The value of 100 or 200 zuz in modern currency is the subject of great debate. The Shulchan Arukh (EH 66:6) rules that 200 zuz is approximately 120 grams of silver, while the Rema rules that is equals 960 grams.

3. Dowry (Nedunia) and Tosefet Nedunia

The Rambam (Hilkhot Ishut 16:1) describes two types of dowry, the property that the woman brings into the marriage. One type, known as nikhsei tzon barzel, is recorded in the ketuba. The husband has full use of this property, but also takes full responsibility for it in the case of loss. Another type, nikhsei melug, is not recorded in the ketuba. Although the husband benefits from the profits of nikhsei melug, it belongs to the wife and remains her sole responsibility.

In the Middle Ages, Ashkenazic communities began writing a uniform amount as the nedunia, so as not to embarrass those who did not have a lot of property to bring into a marriage (Raavan, Hilkhot Ketubot, s.v. af al pi; Maharam of Rothenburg 4:673): 

Ms. [...] agreed, and became his wife.
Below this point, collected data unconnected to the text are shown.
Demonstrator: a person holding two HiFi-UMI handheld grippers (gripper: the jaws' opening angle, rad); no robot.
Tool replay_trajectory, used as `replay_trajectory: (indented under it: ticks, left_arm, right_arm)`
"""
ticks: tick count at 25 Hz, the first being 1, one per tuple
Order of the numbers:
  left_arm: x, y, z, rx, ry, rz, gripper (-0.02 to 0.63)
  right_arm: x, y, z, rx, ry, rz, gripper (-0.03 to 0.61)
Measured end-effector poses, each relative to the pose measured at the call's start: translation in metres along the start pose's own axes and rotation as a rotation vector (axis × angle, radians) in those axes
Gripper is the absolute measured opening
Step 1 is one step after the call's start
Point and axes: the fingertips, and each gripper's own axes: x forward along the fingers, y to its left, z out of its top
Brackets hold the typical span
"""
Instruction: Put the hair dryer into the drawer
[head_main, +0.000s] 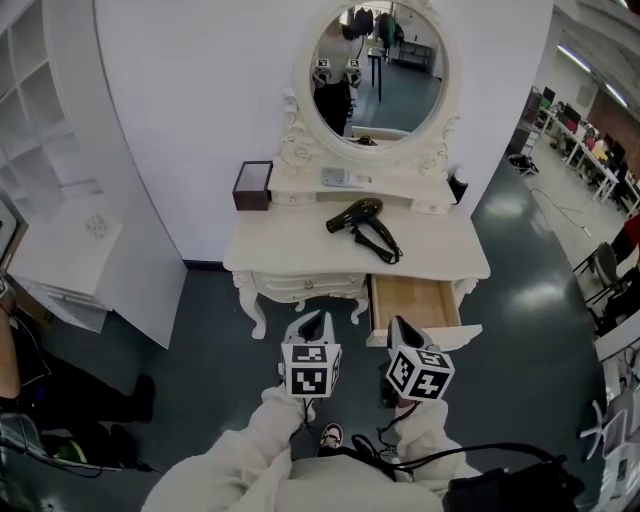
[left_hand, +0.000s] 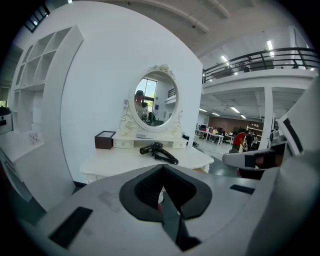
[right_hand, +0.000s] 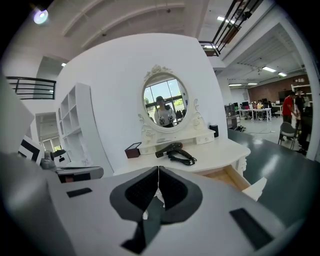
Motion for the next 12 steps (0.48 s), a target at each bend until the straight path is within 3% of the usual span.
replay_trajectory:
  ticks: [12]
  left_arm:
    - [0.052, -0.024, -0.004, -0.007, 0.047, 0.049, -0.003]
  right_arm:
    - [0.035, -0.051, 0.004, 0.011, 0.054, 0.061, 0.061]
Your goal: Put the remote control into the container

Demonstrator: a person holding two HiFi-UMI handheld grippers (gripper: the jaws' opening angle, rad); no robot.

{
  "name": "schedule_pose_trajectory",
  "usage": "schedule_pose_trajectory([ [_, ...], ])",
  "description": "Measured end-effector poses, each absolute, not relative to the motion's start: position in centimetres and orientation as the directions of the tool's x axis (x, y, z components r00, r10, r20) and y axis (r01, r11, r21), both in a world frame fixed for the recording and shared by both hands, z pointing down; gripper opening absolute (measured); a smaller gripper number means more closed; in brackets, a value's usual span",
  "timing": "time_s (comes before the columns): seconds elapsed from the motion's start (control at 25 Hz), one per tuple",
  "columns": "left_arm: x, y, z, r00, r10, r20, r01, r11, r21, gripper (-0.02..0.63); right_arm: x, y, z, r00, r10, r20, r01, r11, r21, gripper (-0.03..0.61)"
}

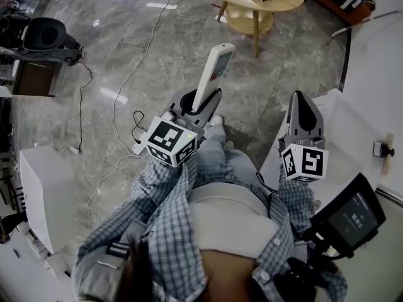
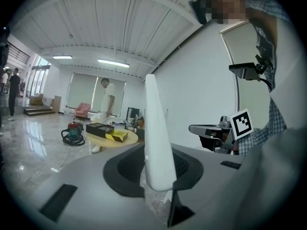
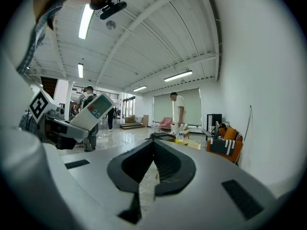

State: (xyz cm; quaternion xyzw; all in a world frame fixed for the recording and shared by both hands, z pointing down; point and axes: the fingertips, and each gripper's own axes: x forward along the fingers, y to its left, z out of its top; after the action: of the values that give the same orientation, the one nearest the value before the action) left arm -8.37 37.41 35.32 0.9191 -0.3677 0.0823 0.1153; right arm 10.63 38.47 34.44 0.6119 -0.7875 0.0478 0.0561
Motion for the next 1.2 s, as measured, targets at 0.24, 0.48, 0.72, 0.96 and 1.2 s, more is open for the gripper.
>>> schedule_pose_trajectory([
  [0.24,-9.0,34.5,34.6,0.730,-0.647,0.220,-0.681,-0.715,0.156,0.092,9.5,36.1,33.8,-0.234,-0.960,0.154,-0.971,0.238,0.008,0.006],
  [0.48,-8.4,33.4,33.3,0.749,-0.632,0.201,-0.659,-0.742,0.124,0.092,9.3,35.1,33.0,-0.223,-0.966,0.130,-0.974,0.226,0.012,0.006],
  [0.72,-10.2,28.3,33.6,0.760,-0.618,0.203,-0.647,-0.750,0.139,0.092,7.3,29.9,32.5,-0.215,-0.966,0.140,-0.975,0.222,0.031,0.006],
  [0.96,-11.7,25.3,34.0,0.763,-0.616,0.196,-0.645,-0.749,0.155,0.092,6.2,27.1,32.4,-0.201,-0.968,0.150,-0.976,0.210,0.049,0.006],
  [1.2,-12.4,23.4,35.2,0.778,-0.593,0.207,-0.626,-0.755,0.193,0.092,5.6,25.3,32.3,-0.168,-0.977,0.135,-0.982,0.178,0.065,0.006],
])
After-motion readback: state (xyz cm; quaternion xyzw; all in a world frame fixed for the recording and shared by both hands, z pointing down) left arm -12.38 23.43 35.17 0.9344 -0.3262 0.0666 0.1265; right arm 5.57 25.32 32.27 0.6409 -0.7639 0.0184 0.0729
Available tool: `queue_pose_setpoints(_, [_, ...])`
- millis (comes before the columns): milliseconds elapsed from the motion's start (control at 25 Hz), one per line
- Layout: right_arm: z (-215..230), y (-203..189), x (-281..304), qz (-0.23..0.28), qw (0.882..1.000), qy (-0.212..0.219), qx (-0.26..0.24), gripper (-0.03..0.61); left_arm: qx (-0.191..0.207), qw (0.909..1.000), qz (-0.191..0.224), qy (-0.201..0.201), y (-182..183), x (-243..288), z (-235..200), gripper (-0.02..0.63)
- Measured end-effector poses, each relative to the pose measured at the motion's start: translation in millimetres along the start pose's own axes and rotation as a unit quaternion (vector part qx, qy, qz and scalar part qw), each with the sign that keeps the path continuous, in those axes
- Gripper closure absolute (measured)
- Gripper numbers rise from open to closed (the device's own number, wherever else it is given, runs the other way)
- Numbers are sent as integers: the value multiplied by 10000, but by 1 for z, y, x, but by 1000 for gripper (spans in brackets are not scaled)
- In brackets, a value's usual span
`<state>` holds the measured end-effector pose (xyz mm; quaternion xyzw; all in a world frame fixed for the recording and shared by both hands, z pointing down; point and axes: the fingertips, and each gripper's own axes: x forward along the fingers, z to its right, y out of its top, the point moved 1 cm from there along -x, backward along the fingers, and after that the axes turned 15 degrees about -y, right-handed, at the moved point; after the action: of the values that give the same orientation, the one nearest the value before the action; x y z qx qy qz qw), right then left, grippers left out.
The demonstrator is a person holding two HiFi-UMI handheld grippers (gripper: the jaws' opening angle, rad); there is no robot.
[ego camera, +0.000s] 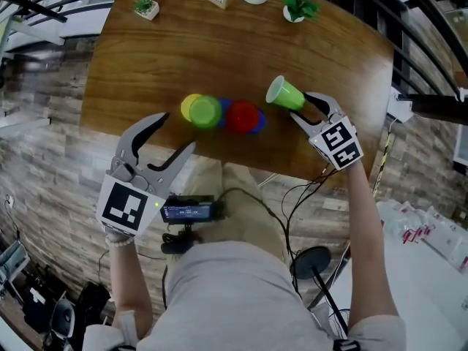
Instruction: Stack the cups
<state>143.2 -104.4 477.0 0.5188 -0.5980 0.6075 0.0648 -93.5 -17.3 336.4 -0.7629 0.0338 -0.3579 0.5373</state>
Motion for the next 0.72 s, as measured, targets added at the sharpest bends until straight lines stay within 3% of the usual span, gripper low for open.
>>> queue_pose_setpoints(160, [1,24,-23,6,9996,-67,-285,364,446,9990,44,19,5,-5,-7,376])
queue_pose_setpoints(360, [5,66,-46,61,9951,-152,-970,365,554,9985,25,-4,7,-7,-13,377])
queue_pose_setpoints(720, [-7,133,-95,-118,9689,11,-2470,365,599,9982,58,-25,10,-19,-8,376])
This dowry that she brought from her father’s house, whether in silver, gold, jewelry, clothing, home furnishings, or bedding, Mr. [...], our bridegroom, accepts as being worth [...] silver pieces (zekukim).
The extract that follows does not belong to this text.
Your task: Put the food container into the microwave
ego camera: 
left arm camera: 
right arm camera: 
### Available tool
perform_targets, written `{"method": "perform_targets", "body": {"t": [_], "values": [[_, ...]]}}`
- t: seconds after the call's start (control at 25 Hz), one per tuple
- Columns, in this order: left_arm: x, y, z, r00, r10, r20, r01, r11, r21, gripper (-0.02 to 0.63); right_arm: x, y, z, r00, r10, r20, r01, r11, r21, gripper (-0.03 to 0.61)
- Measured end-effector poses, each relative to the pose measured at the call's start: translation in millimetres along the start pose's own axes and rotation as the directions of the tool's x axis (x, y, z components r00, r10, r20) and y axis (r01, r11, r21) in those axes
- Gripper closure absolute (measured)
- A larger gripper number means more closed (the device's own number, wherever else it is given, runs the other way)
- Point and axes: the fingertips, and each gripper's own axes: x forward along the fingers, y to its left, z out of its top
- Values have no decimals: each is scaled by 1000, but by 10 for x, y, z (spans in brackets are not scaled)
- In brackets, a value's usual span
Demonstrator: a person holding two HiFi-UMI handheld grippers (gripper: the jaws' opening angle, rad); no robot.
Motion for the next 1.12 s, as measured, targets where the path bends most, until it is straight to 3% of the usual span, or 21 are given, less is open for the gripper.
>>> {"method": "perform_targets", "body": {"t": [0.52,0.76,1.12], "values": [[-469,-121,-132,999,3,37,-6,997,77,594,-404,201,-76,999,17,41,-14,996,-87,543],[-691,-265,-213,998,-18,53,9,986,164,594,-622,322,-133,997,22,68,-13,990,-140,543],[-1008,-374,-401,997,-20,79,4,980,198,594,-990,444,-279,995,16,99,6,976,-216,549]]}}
The groom commits to an additional sum of money, which covers his responsibility for the dowry.

4. Tosefet Ketuba

It is customary for the groom to commit to an additional sum, known as the “tosefet ketuba.” In diaspora communities, the tosefet usually appears as “100 zekukin kesef.” In many communities in Israel, it is customary to write a specific shekel amount, often corresponding to a year’s salary. Many authorities caution against writing an exorbitant sum, which may be viewed as an asmakhta and not an honest commitment.
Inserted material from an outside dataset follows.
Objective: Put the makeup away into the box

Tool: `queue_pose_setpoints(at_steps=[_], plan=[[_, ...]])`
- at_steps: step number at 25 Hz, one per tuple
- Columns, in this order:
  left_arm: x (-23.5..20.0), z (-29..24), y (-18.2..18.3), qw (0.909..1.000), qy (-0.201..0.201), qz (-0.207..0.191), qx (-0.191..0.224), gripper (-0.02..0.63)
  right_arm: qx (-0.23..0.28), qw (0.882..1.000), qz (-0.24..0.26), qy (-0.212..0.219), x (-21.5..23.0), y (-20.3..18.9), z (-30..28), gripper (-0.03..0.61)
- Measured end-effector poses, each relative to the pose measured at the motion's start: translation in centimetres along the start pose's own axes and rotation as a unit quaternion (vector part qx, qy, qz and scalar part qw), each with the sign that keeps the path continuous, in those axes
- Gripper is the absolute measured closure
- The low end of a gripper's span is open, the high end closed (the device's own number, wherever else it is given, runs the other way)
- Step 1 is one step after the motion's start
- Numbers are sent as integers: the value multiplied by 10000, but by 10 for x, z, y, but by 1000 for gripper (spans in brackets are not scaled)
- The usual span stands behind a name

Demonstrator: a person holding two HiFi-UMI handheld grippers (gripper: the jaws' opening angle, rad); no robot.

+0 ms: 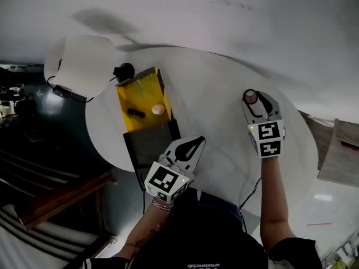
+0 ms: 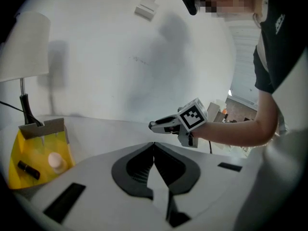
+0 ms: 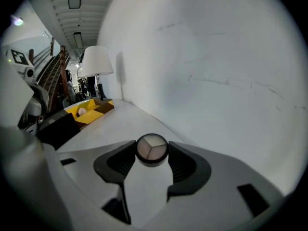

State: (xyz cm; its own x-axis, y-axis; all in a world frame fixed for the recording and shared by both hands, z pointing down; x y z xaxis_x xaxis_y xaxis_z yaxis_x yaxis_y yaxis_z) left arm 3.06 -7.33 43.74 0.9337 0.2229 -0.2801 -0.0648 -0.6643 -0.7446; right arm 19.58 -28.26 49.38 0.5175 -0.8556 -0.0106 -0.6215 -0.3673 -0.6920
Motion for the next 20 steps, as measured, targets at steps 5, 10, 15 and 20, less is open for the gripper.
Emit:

Our bridegroom, Mr. [...] agreed, and of his own accord, added an additional [...] silver pieces (zekukim) paralleling the above. The entire amount is then [...] silver pieces (zekukim).

The groom then summarizes the total amount that the groom accepts upon himself.

5. At the end of the ketuba, the groom backs up his commitment with financial insurances.

Mr. [...] our bridegroom made this declaration: “The obligation of this marriage contract (ketuba), this dowry, and this additional amount, I accept upon myself and upon my heirs after me. It can be paid from the entire best part of the property and possessions that I own under all the heavens, whether I own [this property] already, or will own it in the future. [It includes] both mortgageable property and non-mortgageable property. All of it shall be mortgaged and bound as security to pay this marriage contract, this dowry, and this additional amount. [It can be taken] from me, even from the shirt on my back, during my lifetime, and after my lifetime, from this day and forever.”

If necessary, the ketuba may be collected from the groom’s property, and even from property that he will acquire in the future.

6. Finally, the witnesses testify that the groom performed a kinyan, through which he commits to the obligations that appear in the ketuba.

This kinyan, known as a kinyan sudar, is a form of a kinyan chlipin. In a traditional kinyan chalipin, the mokher and loke’ach (seller and buyer) perform a trade; the loke’ach gives a keli (vessel/object) to the mokher, and the mokher transfers ownership of the object/property. The Rema (see Shulchan Arukh, CM, Hilkhot Mekach U-Memkar 195:3) writes that in the case of matanot (gifts), it is common for the witnesses to give the keli to the mokher, and for the mokher to then give the gift, legally, to the recipient.

In the case of the ketuba, the rabbi, serving as the agent of the bride, gives the keli (often a cloth, or pen) to the groom, who thereby legally commits to that which is written in the ketuba. The witnesses observe this kinyan and then sign the ketuba.

The witnesses sign their names, testifying that they witnessed the proper execution of the ketuba.

And we have completed the act of acquisition from Mr.[...] son of [...] our bridegroom, to Ms. [...] daughter of [...], regarding everything written and stated above, with an article that is fit for such a kinyan. And everything is valid and confirmed.

We will discuss the details of filling out the ketuba and performing the kinyan in a future shiur.